Children and Communication
February - April, 1971
Children sending messages on the Electro-Writer equipment during Children and Communication.
In a Projects Outside Art project entitled, Children and Communication and led by staff members Ritty Burchfield and Barry Kaplan, E.A.T. developed two environments for children filled with a variety of communications equipment that the children in each environment could use freely to communicate with each other. The aim of the pilot project was to encourage communication and cooperation among children from different geographic locations and cultural backgrounds. If successful, similar projects might be undertaken to link diverse groups of children. E.A.T. also worked with educational specialists from New York University to explore the possibilities of using such communication environments for education.
Robert Whitman designed the two environments -- at the E.A.T. loft at 9 East 16 Street and Automation House at 49 East 68th Street -- using a large tent with head room only for children, made from theater scrims and lit from above with multi-colored broad-beam lights. These environments were linked by 14 dedicated telephone lines; and the terminal equipment included 10 telephones, a Xerox and Magnavox facsimile machines, 2 Electro-writers, and 2 telex machines. The equipment was spaced around the perimeter of the space. Each environment could accommodate up to twelve children at any given time. Equipment was loaned by Automation House, Magnavox, New York Telephone Company, Victor, Comptometer, Wester Union, and Xerox; Creative Playthings donated children’s tables and chairs.
Selected schools and community groups were invited to arrange sessions for their students from ages 6 to 14 in groups from 7 to 10 children. The groups were flexibly scheduled, generally for sessions about an hour and a half, from February 22 to April 9, 1971. Groups from fifteen schools and educational programs from different parts of the city participated. Included were Brearley School, Children's Community Workshop School, Good Neighbor Tutorial Program, Horace Mann School, Intermediate School No. 201, Little Red School House, Northside Center for Child Development, Public School No. 19, Saint Ann's School, United Nations Schools, and We Care, a community group in Harlem. A total of about 400 children were estimated to have visited the two locations and used the equipment to communicate with each other. Of the 17 sessions organized during the project, most consisted of children from the same school at each location. However six very interesting sessions consisted of groups from different schools at each environment.

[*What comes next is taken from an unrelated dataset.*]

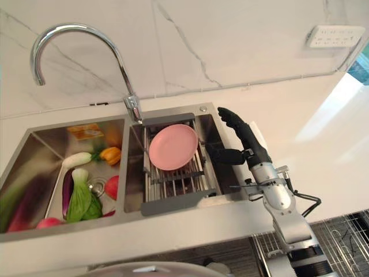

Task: Place the dishes in the dishwasher.

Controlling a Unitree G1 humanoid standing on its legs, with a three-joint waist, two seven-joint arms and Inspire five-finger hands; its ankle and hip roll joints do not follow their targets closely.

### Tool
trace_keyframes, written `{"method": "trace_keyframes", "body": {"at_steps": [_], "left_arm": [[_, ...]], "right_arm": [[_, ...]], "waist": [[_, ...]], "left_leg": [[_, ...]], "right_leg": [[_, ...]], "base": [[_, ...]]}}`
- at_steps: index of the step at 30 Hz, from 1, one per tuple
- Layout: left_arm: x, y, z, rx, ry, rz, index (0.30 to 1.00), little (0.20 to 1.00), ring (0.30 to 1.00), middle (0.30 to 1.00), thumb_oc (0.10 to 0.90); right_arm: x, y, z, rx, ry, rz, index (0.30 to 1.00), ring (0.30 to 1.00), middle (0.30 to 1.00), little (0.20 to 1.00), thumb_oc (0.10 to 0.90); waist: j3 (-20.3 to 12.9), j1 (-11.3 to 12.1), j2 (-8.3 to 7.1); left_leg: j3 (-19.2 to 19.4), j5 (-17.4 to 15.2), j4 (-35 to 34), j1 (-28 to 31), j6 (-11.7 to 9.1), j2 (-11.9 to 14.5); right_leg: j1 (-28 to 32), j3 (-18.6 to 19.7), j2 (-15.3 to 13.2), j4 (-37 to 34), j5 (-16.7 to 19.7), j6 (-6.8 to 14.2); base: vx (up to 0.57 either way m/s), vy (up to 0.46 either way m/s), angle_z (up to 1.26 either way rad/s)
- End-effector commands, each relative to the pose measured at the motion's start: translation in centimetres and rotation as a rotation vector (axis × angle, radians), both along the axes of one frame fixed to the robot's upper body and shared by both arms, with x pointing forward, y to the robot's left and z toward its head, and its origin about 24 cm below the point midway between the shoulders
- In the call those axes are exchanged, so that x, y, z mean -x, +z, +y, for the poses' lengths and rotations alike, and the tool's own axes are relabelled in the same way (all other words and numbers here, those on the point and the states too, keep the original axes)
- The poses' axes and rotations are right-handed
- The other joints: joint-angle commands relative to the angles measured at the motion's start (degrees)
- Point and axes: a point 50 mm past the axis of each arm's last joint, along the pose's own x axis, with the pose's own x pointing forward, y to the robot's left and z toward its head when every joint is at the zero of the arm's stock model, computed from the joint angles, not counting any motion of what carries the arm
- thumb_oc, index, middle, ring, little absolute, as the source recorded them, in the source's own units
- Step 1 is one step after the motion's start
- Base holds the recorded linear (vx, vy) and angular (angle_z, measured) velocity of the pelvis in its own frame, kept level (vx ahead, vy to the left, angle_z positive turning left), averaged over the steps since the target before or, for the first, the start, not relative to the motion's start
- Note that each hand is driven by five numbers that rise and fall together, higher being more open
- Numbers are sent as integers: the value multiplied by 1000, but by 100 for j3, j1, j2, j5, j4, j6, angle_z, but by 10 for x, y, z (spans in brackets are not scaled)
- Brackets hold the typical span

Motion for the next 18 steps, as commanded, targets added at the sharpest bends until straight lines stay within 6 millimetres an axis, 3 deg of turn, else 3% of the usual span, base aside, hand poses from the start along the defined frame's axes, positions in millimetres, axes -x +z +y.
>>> {"method": "trace_keyframes", "body": {"at_steps": [1, 11, 18], "left_arm": [[-40, 3, -20, 81, -58, -115, 900, 900, 900, 900, 800], [-43, 2, -32, 139, -86, -115, 900, 900, 900, 900, 800], [-46, 2, -35, 155, -93, -123, 900, 900, 900, 900, 800]], "right_arm": [[-11, 55, 5, 73, 65, -278, 900, 900, 900, 900, 800], [-11, 72, 9, 247, 129, -350, 900, 900, 900, 900, 800], [-9, 72, 13, 320, 164, -353, 900, 900, 900, 900, 800]], "waist": [[-108, 209, -277], [-167, 201, -276], [-169, 136, -264]], "left_leg": [[0, -745, 292, 495, 182, -161], [70, -816, 269, 686, 254, -175], [151, -852, 336, 708, 259, -155]], "right_leg": [[1, -71, -745, 73, 79, 552], [28, 42, -703, 36, 82, 564], [-6, 152, -656, -17, 109, 572]], "base": [[-12, 38, -3], [5, -13, -2], [8, -21, -16]]}}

Ritty Burchfield and Barry Kaplan at the respective centers would show children how to use the equipment, after which the children were free to devise their own activities. The younger children had to be given more continual assurance on how to use the equipment. Parents, teachers, and other adults were asked to remain outside the environment unless the children asked them to come in. Refreshments were provided. The children at the two centers communicated with each other by writing messages and stories, asking and answering questions, drawing pictures, and playing games like tic-tac-toe. The younger children thoroughly enjoyed using the equipment designed for adults, even if their hands could not easily operate some of the equipment. The telephones themselves were a joy for those children, not otherwise permitted to use them, Attention spans were considered significantly longer than usual. The older children were found to be more facile but also more inhibited than the younger ones.
The project showed that children from different backgrounds and geographic locations could establish contact with each other without having to leave their own area. They were able to communicate as individuals rather than having to be part of a group reaction to a new group of children. The environment was not programmed to teach specific skills but enabled children to use the equipment actively and creatively in a non-competitive situation. The children reacted extremely favorably to the environments and showed no fear or hesitation in using the equipment. They would teach each other how to use the machines, often giving instructions over the telephone. They devised their own rules of cooperation and determined the form and content of their written and oral communications. We found the children were greatly motivated to use writing and reading skills to communicate with other children. The project showed that such communication centers established between cooperating schools could be programmed for open communication or directed toward developing specific learning skills.
Ernst Rothkopf, E.A.T. Board Member and head of the Learning and Instructional Processes Department at Bell Telephone Laboratories, invited Marcia Newfield to observe the children's activity during the project. Newfield, who was a fellow at Bell Labs and also studied at the Institute for Developmental Studies at New York University, explored the possibilities for a more structured educational application of the communication centers. Based on her observations, Newfield and the head of the Institute, Dr. Martin Deutsch, prepared a proposal titled "Curriculum for the Future" outlining a curriculum to be developed through collaboration of different professionals that would incorporate the same technical and communication equipment and child-centered environments as in Children and Communication.
Later in 1971 E.A.T worked Erns Rothkopf on a proposal to use videotape material and editing facilities at Automation House to develop and encourage visual literacy in children. The grant proposal was submitted to the United States Office of Education.